Huck Out West

We strapped Deadwood down to the plank like a litter, and betwixt the old prospector’s scrawny shoulder blades, we stuffed a shirt I’d hived off of a fallen emigrant. We stripped off his filthy old coat and pants, leaving him in a kind of handmade union suit he probably hadn’t took off since he put it on, and begun trying to do something about his busted bones. It was slow work, stretching all the bones apart and settling them back together best we could, then splinting and bandaging them up, and time was exactly what we hadn’t got near enough of. Which was why Eeteh was gabbling on about it. We was both scared, but we neither of us was trying to show it.

Eeteh says that Time used to be lost in empty space and nobody growed old, until Sun and Moon come along. Sun and Moon they worked for Time. Time was the boss. He could talk to you, mostly just to push you around, but you couldn’t talk to him. There warn’t no stars yet and Moon was always either shining or not shining, so there was only two days in each month and they flew by, tick-tocking back and forth like Deadwood’s fob watch. People growed old so fast they didn’t hardly have time to get born before they was dying. It was how Time wanted it. Dying warn’t a particular concern a his and he didn’t have to learn to count past two.

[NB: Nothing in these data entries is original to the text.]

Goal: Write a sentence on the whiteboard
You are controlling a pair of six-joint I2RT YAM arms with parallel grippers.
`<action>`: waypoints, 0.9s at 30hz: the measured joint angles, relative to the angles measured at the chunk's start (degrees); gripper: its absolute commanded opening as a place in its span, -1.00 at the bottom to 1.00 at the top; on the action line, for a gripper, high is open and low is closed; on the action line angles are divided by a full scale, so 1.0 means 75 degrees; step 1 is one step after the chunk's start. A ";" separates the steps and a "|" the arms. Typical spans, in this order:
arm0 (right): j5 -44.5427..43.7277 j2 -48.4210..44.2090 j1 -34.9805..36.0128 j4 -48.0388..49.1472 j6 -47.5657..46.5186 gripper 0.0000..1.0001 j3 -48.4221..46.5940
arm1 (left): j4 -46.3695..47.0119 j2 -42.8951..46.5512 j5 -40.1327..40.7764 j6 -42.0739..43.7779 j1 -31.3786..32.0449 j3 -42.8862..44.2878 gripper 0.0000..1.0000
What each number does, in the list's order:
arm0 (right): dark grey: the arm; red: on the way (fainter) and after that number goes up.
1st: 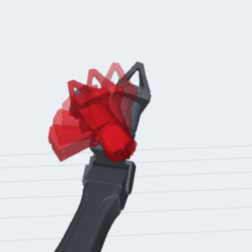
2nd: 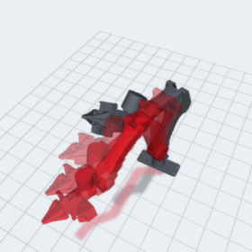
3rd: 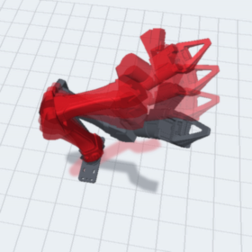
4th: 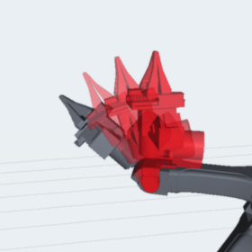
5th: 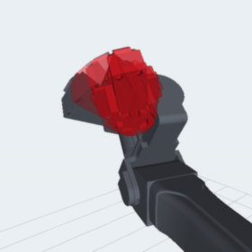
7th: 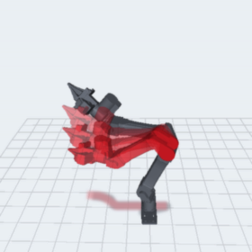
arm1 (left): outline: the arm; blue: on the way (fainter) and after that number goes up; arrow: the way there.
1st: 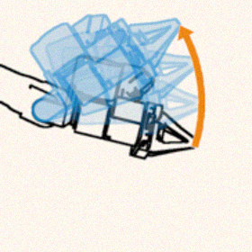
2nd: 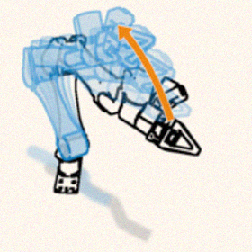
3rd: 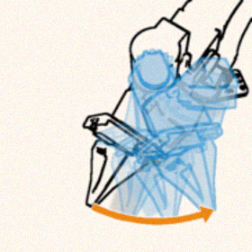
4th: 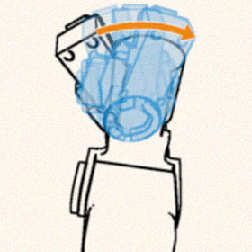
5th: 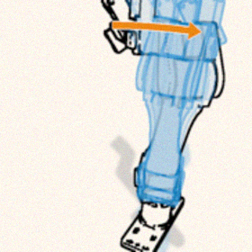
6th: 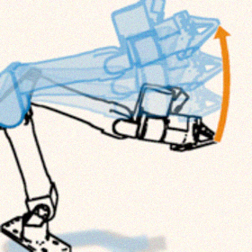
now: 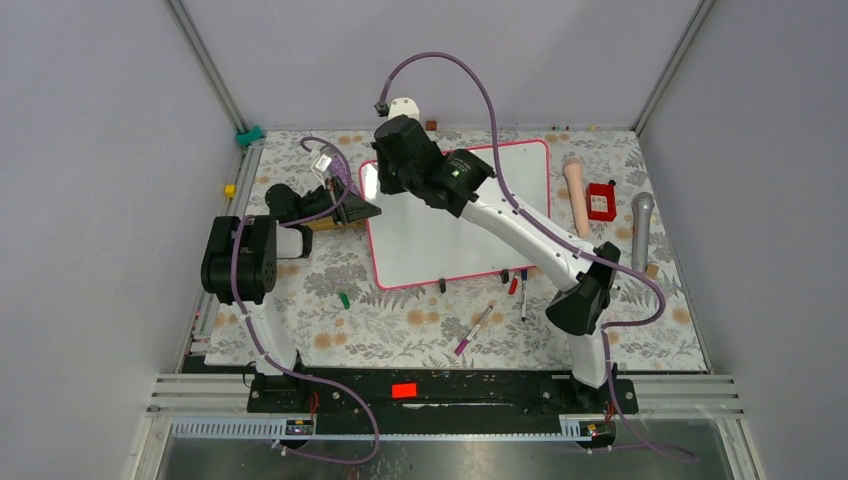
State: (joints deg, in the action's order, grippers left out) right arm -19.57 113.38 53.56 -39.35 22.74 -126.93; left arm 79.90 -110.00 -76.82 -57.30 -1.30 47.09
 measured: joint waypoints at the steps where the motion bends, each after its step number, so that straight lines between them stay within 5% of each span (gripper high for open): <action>1: -0.0064 0.0032 0.0064 -0.0038 -0.0044 -1.00 -0.0020 | -0.0003 0.0000 0.0000 0.0006 0.0020 0.0000 -1.00; 27: -0.0726 0.0664 0.0315 -0.0749 -0.0050 -1.00 -0.0353 | 0.0102 -0.0087 -0.0020 -0.0017 0.0259 0.0003 -1.00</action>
State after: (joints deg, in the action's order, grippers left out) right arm -25.02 118.37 55.92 -44.97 22.37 -129.58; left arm 80.66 -110.65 -76.97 -57.43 0.64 47.11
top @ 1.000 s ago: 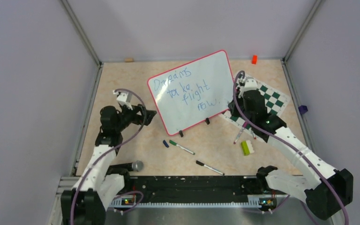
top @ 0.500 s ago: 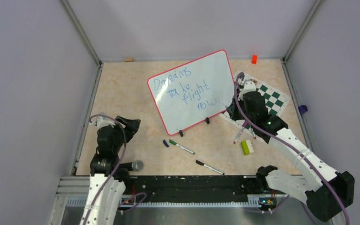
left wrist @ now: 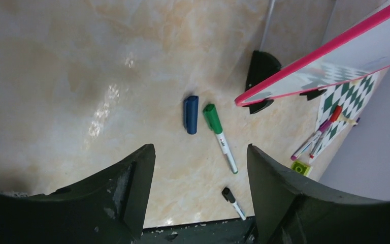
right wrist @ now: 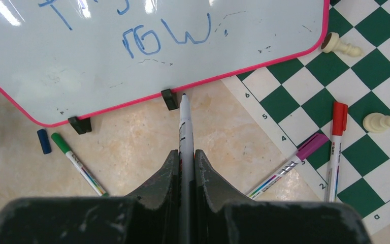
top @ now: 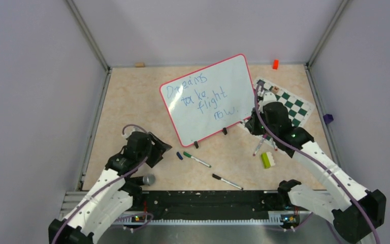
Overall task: Write a sentence on the whiteboard
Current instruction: Pick up the pen cap from the center of the board.
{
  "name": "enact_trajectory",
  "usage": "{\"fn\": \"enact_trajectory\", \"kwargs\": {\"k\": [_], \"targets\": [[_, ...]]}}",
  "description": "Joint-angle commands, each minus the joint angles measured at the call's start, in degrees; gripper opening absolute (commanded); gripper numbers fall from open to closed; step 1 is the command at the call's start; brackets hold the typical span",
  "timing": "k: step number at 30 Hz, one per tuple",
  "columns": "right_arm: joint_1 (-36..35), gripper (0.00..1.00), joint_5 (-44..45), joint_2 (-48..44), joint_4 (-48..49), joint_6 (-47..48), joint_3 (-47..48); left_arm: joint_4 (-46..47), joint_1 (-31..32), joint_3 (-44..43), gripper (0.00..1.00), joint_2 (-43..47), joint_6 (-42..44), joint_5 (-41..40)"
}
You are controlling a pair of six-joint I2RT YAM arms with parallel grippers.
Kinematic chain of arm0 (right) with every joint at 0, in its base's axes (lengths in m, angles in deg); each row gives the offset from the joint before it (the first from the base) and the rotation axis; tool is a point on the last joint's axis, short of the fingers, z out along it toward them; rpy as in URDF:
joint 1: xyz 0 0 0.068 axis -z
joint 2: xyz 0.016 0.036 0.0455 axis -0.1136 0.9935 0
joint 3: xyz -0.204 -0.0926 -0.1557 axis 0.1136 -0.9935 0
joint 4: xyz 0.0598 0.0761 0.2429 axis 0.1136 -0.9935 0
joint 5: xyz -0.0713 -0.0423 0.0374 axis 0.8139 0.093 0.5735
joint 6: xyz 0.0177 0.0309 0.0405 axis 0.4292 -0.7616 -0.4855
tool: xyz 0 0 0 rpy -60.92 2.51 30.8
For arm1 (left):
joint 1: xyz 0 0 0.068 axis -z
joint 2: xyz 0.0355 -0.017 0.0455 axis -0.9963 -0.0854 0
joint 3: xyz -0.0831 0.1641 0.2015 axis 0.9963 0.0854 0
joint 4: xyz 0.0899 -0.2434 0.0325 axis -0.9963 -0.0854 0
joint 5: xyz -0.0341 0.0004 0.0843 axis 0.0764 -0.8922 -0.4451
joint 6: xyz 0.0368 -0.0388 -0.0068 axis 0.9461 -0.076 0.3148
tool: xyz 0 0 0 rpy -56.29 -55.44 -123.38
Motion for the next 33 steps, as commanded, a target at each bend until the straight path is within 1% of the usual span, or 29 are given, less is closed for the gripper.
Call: {"fn": "enact_trajectory", "kwargs": {"k": [1, 2, 4, 5, 8, 9, 11, 14, 19, 28, 33], "targets": [[0.5, 0.0, -1.6, -2.9, 3.2, 0.1, -1.3, 1.4, 6.9, -2.5, 0.71, -5.3, -9.7, -9.2], [0.5, 0.0, -1.5, -2.9, 3.2, 0.0, -1.4, 0.8, 8.2, -3.7, 0.7, -7.8, -10.9, -10.5], [0.5, 0.0, -1.4, -3.0, 3.2, 0.0, -1.3, -1.6, 10.7, -7.6, 0.65, -14.2, -13.1, -12.4], [0.5, 0.0, -1.5, -3.0, 3.2, 0.0, -1.3, -4.2, 12.0, -10.1, 0.63, -19.6, -13.8, -13.5], [0.5, 0.0, -1.4, -3.5, 3.2, 0.1, -1.3, -14.7, 14.9, -20.1, 0.57, -31.7, -15.3, -17.7], [0.5, 0.0, -1.4, -3.7, 3.2, 0.0, -1.3, -17.4, 15.7, -22.9, 0.56, -34.8, -15.6, -18.7], [0.5, 0.0, -1.2, -4.1, 3.2, 0.1, -1.5, -18.4, 16.5, -25.6, 0.55, -38.3, -15.7, -18.9], [0.5, 0.0, -1.3, -4.7, 3.3, -0.1, -2.0, -15.4, 17.1, -25.5, 0.54, -39.9, -16.2, -18.0], [0.5, 0.0, -1.9, -5.4, 3.4, -0.4, -2.6, -15.2, 17.1, -24.6, 0.52, -40.2, -17.5, -19.6], [0.6, 0.0, -2.5, -5.0, 4.2, -0.4, -2.4, -4.1, 17.1, -17.3, 0.48, -39.5, -17.0, -15.5], [0.5, 0.0, -2.6, -4.9, 4.3, -0.4, -2.5, -3.5, 17.1, -17.0, 0.47, -40.0, -17.0, -16.4]]}}
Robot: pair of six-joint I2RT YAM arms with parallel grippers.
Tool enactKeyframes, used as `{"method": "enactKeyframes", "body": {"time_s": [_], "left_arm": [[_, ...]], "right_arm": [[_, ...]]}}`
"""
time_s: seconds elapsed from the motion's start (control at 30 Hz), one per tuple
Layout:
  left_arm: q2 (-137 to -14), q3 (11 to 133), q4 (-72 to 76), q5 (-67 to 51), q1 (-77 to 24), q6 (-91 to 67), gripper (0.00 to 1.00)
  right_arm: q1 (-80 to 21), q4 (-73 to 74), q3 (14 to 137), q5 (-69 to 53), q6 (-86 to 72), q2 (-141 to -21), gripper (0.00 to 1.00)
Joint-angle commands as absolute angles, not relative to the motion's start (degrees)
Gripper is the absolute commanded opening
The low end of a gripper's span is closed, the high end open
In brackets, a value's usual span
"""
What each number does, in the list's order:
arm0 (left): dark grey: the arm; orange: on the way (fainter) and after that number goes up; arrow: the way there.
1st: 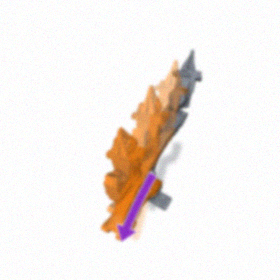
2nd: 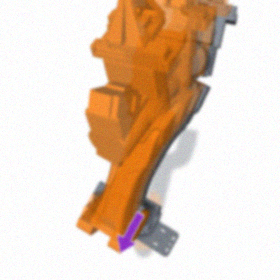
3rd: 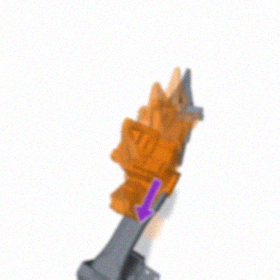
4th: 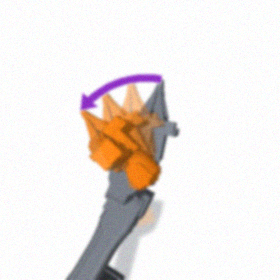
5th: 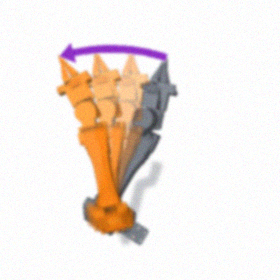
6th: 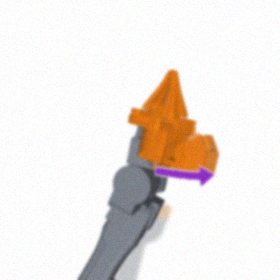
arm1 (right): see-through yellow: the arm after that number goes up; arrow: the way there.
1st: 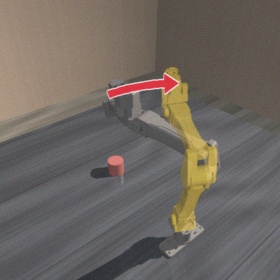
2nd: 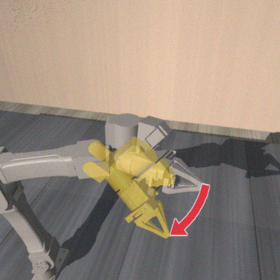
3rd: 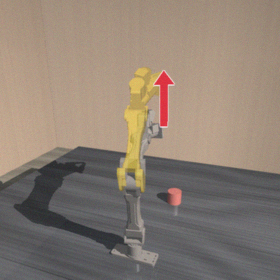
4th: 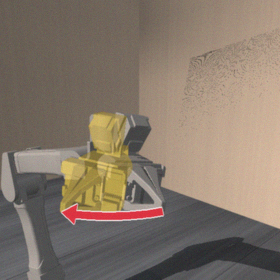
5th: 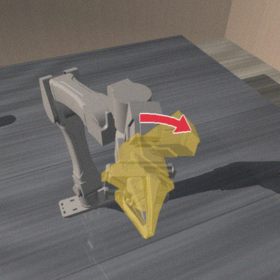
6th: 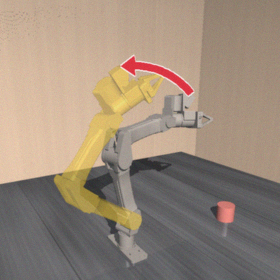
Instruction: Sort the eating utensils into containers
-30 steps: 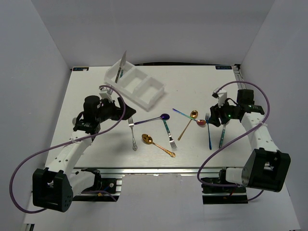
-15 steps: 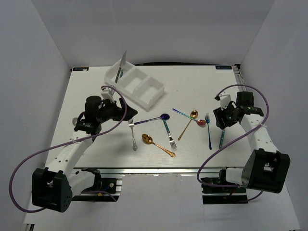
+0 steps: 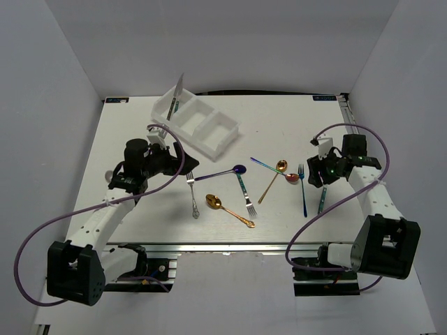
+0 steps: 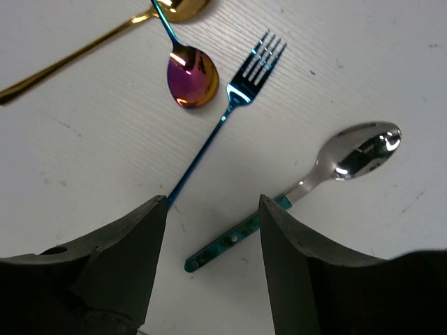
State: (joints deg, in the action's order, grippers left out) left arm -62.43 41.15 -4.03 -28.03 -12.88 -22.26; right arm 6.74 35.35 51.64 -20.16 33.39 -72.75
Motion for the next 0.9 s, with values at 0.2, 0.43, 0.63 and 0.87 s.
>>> {"method": "enactKeyframes", "body": {"time_s": [0.2, 0.43, 0.63, 0.87], "left_arm": [[-65.03, 41.92, -5.01, -25.4, -13.1, -19.16, 0.98], [-68.11, 41.4, -6.32, -22.76, -13.1, -19.42, 0.98], [-66.63, 41.48, -11.42, -23.2, -13.1, -19.69, 0.98], [-62.41, 41.31, -17.48, -25.57, -13.18, -21.53, 0.98]], "right_arm": [[6.86, 26.11, 53.17, -36.63, 29.45, -77.51, 0.66], [4.93, 21.53, 52.29, -44.12, 26.01, -78.58, 0.69], [4.66, 23.37, 50.63, -47.1, 28.82, -74.54, 0.7], [4.75, 30.67, 51.24, -50.8, 38.93, -71.9, 0.77]]}}
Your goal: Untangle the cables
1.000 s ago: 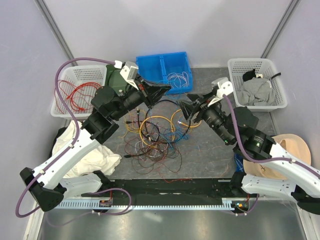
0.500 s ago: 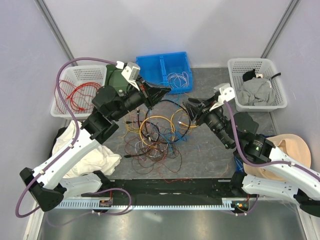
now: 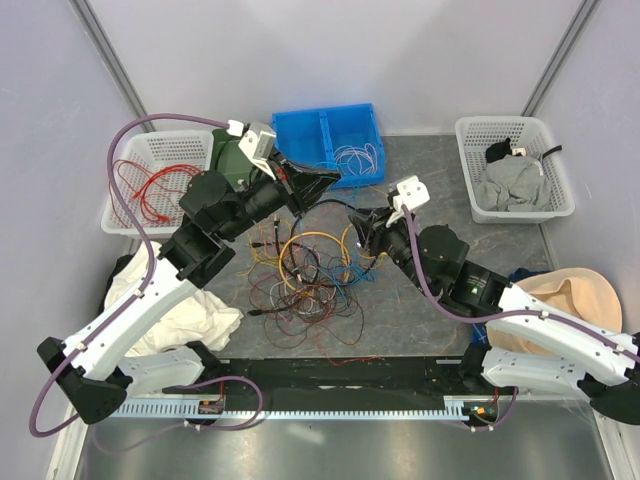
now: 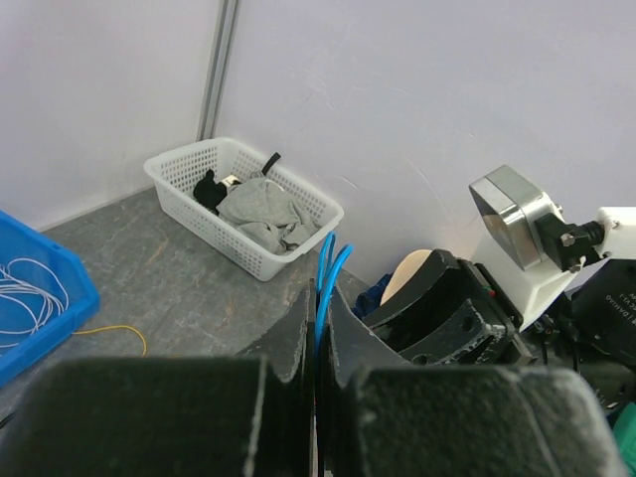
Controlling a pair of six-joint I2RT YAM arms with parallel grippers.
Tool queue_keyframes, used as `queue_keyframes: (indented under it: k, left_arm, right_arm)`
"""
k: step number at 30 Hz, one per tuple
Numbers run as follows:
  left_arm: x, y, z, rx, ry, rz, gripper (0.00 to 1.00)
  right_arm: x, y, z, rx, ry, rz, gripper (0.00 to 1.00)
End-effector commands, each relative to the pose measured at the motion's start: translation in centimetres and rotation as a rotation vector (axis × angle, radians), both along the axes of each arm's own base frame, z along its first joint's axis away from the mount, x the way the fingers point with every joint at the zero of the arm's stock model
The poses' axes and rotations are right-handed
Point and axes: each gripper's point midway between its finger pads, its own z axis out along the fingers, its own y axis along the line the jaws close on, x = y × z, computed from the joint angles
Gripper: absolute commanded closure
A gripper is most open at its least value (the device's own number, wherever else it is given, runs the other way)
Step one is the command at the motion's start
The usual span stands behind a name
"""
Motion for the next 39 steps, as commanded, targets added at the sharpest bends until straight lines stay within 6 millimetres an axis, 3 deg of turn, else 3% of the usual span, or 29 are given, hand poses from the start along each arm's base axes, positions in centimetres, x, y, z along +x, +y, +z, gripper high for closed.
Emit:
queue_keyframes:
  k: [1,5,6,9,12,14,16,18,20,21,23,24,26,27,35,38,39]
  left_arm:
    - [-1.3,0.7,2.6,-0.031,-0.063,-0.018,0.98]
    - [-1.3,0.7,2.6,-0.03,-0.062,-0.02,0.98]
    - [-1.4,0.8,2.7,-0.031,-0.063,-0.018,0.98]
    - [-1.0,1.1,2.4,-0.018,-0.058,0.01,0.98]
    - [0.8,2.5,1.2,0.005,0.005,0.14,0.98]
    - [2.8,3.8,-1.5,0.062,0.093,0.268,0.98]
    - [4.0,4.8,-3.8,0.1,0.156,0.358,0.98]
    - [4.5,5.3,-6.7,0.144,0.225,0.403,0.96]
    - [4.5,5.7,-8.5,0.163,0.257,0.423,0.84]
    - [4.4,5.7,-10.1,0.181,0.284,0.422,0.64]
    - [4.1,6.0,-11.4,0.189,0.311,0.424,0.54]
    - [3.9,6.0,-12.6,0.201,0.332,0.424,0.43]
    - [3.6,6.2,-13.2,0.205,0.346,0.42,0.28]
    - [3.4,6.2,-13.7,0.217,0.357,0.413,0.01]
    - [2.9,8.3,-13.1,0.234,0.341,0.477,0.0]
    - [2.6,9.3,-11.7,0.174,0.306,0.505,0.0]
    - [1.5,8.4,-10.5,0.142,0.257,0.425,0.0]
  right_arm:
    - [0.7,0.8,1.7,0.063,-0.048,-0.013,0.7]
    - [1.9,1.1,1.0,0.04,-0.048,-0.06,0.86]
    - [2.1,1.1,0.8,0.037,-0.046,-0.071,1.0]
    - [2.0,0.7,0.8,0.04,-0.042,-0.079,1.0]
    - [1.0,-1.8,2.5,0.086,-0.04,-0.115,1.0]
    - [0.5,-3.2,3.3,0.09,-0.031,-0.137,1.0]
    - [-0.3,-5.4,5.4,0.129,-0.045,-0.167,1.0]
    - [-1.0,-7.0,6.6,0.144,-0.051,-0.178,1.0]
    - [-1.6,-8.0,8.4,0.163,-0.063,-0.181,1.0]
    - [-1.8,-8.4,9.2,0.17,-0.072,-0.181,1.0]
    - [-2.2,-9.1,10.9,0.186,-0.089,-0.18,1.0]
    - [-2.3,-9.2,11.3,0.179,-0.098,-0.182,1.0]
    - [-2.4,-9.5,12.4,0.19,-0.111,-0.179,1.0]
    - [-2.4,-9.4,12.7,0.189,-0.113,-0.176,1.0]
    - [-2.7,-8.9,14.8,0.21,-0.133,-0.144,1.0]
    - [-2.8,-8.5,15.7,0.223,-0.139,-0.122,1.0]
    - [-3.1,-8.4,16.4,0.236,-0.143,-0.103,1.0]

Coyote was feeling very sad about it, Eeteh says, so sad he thought he might kill himself to stop growing older, but he was a coward as bad as we was and couldn’t make himself do that. He reckoned the only other solution was to stop Time or at least stretch him out somehow like we was doing to old Deadwood.

Time kept Sun and Moon apart, they lived in separate lodges and warn’t noway allowed in the same one together. Only one a them was let out into the sky at the same time, though Moon sometimes lurked about like a shy ghost in Sun’s sky, wishing Sun would look her way. Wishing didn’t do her no good. Sun was only in love with his own self. This was before Coyote sent Turtle diving down in the ocean to bring up earth for people to live on, Eeteh says, so the world was still slopped over with water, and Sun spent all his days smiling down at his own reflection. He would a kissed it if he could. Moon stared at her reflection, too, but only because her sky was dark and there warn’t nothing else to look at. Her reflection was pale as death, a-floating in pure blackness, and it only made her feel more lonelier’n ever.

I says I thought it was Duck dove down. Eeteh, making a sling out a some loafer’s muddy shirt, says he didn’t know for sure if Coyote ordered Turtle down or else it was Duck or Water Beetle or Muskrat, or even if he went himself, like Kiwi always said. Kiwi was a Crow and Eeteh reckoned the Crows knowed more about the beginnings and endings of things than the Lakota done, so he thinks maybe Coyote swum down himself. I says that either way it sounded like right down bullwhacky to me, even though it warn’t near so foolish as the stories folks back in St. Petersburg took stock in, declaring them to be the Gospel Truth, and Eeteh says stories is stories and got their own rules about the truth.

The tribe was most always all asleep when Moon was let out in the sky, and people never even seen her, Eeteh says, easing Deadwood’s shoulder bone into its socket with a crunchy noise, but Coyote he stayed up and watched. We put the broke arm in the sling and strapped it to his chest and Eeteh set about working on the fingers. They was most all busted. Sun was proud like a warrior chief, Eeteh says, and he lit up the water world like it was on fire. He lorded it over everybody and didn’t need nobody else. But Moon she was lonely and sad and was always chasing after Sun, Coyote seen that.

Eeteh made a little ball out a mud and leaves and fitted Deadwood’s fingers round it, pinching each bone carefully into place. It was like he could see Deadwood’s bones with his own fingers. The problem, Coyote judged, was dawn. It there warn’t no dawns, people wouldn’t have to die no more. So he stitched up a curtain of rain and fog so’s Sun couldn’t see himself on the waters no more and nobody couldn’t see him. That was how clouds and rain begun, Eeteh says, wrapping a rag round Deadwood’s balled hand and settling it into the sling. His hair, hanging loose and tangly from the headband, kept getting in his face, but he let it.

Then we set about working on the busted leg, which was a good sight harder. Deadwood was a sinewy old bird, and pulling his leg bones apart to refit the broke ends was most more’n we could do. We needed eight hands, not only four. Sun was terrible lonely, Eeteh went on, grunting from the stretching work, and he went hunting around for that bright face he admired so. He couldn’t find it. It had plain disappeared. But Sun seen a face looking like it, Eeteh says, only ghostlier and sadder and beautifuller in a less showy way, and he could not only look at it, he could kiss it, and he knowed then he warn’t never going to be lonely again.